A general set of rules should be taken into account.

  1. The parser, allows for each unit (year, month, day, hour, minute, second) the full range of values. For a year that's just 4 digits, for a month that's 0-12, day is 0-31, hour is 0-24, and minute is 0-59.
  2. 60 is allowed for seconds, as sometimes date strings with that leapsecond do show up.

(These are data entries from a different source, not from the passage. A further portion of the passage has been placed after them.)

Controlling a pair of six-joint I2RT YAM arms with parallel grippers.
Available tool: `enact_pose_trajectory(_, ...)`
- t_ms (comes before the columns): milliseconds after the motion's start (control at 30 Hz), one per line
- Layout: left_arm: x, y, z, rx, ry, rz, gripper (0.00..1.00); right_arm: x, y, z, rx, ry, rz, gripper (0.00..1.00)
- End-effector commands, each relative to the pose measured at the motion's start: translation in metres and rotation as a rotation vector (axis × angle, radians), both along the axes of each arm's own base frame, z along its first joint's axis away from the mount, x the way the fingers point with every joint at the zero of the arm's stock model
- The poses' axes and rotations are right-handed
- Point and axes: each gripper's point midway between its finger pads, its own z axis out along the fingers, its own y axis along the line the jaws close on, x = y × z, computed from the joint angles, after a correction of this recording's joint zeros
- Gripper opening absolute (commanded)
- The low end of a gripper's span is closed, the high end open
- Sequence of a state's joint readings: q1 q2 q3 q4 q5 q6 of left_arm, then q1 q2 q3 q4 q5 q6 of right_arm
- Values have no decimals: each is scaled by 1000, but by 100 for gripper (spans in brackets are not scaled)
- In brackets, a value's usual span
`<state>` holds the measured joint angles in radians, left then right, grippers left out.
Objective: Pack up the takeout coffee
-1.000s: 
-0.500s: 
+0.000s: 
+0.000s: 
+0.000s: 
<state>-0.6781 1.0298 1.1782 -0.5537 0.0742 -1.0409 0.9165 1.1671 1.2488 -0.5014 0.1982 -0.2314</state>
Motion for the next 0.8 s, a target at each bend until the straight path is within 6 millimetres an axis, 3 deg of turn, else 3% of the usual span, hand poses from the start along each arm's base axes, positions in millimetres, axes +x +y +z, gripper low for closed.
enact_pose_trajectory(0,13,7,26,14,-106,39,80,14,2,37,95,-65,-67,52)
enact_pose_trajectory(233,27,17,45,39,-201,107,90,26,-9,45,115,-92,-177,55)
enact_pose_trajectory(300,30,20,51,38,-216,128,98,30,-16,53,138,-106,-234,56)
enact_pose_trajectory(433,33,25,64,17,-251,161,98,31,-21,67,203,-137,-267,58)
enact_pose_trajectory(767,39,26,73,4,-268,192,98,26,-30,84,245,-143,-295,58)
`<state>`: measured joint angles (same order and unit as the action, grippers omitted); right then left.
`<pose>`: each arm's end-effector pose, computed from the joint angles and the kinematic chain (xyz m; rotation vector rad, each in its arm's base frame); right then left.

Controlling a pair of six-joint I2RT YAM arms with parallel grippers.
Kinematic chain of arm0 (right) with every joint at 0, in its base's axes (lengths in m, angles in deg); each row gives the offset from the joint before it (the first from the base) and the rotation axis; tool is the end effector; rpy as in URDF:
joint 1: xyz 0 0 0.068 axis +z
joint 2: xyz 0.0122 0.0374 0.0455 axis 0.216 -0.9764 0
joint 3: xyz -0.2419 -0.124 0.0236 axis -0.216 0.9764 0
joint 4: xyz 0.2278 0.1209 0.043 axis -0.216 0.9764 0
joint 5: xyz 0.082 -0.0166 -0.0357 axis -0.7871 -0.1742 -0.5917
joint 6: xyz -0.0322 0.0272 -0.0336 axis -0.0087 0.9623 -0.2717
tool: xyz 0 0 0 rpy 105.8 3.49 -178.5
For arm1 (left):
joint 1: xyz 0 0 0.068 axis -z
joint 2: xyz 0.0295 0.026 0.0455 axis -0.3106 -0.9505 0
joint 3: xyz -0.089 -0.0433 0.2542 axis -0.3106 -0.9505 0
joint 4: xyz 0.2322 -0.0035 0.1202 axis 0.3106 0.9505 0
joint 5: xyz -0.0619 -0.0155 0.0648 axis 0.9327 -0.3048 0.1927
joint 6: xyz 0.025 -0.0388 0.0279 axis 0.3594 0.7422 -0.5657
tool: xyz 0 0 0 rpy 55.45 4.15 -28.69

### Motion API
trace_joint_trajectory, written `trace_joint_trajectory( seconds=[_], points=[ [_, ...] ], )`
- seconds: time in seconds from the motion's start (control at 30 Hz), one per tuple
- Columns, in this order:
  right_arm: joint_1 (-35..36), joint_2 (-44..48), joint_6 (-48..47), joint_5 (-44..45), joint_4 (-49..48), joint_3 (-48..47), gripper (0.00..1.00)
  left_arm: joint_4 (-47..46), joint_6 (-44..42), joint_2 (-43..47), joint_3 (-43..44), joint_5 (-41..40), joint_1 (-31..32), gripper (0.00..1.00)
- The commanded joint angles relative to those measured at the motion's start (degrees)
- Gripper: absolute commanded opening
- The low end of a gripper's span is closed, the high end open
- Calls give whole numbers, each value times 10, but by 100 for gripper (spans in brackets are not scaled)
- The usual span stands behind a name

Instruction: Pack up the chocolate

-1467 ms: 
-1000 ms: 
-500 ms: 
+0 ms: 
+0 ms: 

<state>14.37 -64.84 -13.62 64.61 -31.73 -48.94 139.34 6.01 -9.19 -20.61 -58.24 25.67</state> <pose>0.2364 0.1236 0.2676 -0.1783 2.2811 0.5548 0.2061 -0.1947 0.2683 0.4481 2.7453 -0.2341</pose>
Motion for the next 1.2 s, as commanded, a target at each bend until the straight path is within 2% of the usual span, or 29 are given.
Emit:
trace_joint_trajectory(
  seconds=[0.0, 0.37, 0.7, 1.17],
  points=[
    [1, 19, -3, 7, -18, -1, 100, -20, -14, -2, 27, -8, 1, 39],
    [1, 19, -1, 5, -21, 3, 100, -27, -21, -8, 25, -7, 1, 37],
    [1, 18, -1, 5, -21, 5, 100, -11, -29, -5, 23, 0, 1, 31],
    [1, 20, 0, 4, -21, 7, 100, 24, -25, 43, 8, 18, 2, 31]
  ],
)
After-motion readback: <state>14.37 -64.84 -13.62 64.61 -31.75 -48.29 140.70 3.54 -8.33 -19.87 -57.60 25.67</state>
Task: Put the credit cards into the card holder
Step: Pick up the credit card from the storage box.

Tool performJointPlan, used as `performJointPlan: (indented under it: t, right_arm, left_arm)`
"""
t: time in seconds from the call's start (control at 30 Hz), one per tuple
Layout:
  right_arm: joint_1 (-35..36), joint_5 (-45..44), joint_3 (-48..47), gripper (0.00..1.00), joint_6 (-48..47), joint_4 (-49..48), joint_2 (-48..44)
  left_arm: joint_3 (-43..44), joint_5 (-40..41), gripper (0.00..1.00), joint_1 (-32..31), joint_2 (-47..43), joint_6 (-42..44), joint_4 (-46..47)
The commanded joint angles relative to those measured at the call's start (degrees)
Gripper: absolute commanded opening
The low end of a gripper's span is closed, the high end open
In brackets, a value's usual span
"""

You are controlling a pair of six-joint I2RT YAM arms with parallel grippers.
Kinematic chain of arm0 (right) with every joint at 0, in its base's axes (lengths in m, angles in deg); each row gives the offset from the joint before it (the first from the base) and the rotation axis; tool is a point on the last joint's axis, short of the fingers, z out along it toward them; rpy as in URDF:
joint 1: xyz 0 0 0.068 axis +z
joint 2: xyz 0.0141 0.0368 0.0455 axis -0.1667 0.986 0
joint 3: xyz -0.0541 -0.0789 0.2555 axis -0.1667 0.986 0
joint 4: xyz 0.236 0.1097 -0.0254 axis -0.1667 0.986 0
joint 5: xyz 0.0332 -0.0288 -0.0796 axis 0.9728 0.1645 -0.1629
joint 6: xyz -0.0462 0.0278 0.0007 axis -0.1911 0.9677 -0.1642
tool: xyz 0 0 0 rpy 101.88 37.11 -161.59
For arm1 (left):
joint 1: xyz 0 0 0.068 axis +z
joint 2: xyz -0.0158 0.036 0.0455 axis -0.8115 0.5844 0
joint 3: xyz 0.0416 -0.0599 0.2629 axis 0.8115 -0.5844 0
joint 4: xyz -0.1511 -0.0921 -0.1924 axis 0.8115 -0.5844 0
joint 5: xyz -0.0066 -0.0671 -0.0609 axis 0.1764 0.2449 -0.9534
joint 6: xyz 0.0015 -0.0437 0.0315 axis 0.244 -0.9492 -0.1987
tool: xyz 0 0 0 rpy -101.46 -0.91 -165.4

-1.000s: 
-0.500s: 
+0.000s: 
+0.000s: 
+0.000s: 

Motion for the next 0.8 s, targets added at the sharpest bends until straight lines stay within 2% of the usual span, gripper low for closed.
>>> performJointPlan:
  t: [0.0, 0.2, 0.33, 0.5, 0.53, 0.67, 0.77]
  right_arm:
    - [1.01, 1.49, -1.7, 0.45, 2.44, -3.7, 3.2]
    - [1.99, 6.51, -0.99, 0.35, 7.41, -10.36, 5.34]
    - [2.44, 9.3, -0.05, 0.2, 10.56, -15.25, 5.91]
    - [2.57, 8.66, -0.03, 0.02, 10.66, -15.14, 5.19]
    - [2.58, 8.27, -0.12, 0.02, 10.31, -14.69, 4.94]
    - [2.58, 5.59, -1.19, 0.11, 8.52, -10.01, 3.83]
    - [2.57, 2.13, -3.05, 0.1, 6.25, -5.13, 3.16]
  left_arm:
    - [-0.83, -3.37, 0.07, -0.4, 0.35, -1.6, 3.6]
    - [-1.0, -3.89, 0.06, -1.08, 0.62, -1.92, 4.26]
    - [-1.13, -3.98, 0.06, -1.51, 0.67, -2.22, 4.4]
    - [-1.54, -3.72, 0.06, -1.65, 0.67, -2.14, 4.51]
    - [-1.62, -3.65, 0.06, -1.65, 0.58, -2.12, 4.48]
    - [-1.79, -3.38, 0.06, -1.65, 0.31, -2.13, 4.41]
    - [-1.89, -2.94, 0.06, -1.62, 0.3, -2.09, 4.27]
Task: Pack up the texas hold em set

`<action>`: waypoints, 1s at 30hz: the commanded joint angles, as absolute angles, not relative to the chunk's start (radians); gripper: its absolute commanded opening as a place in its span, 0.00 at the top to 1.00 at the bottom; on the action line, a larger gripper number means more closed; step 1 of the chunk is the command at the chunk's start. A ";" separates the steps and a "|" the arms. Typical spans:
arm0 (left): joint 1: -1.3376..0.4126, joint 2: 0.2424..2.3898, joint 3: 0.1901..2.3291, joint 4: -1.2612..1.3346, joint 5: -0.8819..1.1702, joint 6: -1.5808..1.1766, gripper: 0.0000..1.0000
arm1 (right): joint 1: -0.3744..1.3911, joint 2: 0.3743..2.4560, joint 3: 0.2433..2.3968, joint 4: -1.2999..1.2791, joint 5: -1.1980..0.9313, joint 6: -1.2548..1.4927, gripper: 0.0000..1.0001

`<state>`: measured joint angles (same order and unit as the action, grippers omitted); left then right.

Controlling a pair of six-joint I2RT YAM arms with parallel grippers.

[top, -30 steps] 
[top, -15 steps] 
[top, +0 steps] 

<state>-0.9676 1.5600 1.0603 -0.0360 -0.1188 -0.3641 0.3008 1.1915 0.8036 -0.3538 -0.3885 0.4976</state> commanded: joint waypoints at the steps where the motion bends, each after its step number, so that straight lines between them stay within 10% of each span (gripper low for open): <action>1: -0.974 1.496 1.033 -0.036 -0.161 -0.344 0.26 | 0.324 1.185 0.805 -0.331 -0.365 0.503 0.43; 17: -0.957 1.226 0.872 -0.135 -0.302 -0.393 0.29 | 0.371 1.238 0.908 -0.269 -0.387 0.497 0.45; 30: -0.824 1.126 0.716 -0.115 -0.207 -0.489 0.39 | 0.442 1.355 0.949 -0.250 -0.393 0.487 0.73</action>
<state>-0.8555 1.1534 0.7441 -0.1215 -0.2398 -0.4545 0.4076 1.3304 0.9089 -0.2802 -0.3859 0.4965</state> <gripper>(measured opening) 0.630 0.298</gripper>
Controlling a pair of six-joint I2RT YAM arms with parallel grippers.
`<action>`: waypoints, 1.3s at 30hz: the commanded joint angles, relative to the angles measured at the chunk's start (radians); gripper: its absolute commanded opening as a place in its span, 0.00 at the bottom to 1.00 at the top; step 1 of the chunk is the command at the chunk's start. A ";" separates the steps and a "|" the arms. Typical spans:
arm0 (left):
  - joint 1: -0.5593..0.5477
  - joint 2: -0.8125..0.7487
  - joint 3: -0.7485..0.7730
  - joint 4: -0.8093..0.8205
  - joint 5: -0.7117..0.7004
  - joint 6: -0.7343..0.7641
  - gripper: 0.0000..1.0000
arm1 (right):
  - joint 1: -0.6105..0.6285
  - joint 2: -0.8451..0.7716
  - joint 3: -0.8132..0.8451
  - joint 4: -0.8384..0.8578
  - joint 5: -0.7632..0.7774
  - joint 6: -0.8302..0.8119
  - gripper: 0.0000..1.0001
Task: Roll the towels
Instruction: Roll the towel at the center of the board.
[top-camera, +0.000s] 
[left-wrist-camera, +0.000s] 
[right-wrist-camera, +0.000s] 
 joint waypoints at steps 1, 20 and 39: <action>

But PHP implements Unix time where "60" is not a valid second number and hence it overflows.
  3. strtotime() returns false if any number is outside of the ranges, and DateTimeImmutable::__construct() throws an exception.
  4. If a string contains a date, all time elements are reset to 0.
  5. All less-significant time elements are reset to 0 if any part of a time is present in the given string.
  6. The parser is dumb, and doesn't do any checks to make it faster (and more generic).
  7. Besides rules for individual time elements, the parser also understand more specific compound formats, such as parsing Unix timestamps (@1690388256) and ISO Weekdates (2008-W28-3).
  8. There is an additional check if an invalid date is provided:

    <?php
    $res
    = date_parse("2015-09-31");
    var_dump($res["warnings"]);
    ?>

    The above example will output:

    array(1) {
      [11] =>
      string(27) "The parsed date was invalid"
    }
    

  9. It is already possible to handle the edge cases, but then DateTimeImmutable::createFromFormat() must be used while supplying the correct format.

    <?php
    $res
    = DateTimeImmutable::createFromFormat("Y-m-d", "2015-09-34");
    var_dump($res);

    The above example will output:

    object(DateTimeImmutable)#1 (3) {
      ["date"]=>
      string(26) "2015-10-04 17:24:43.000000"
      ["timezone_type"]=>
      int(3)
      ["timezone"]=>
      string(13) "Europe/London"
    }
    

Time Formats

This page describes the different date/time formats in a BNF-like syntax, that the DateTimeImmutable, DateTime, date_create(), date_create_immutable(), and strtotime() parser understands.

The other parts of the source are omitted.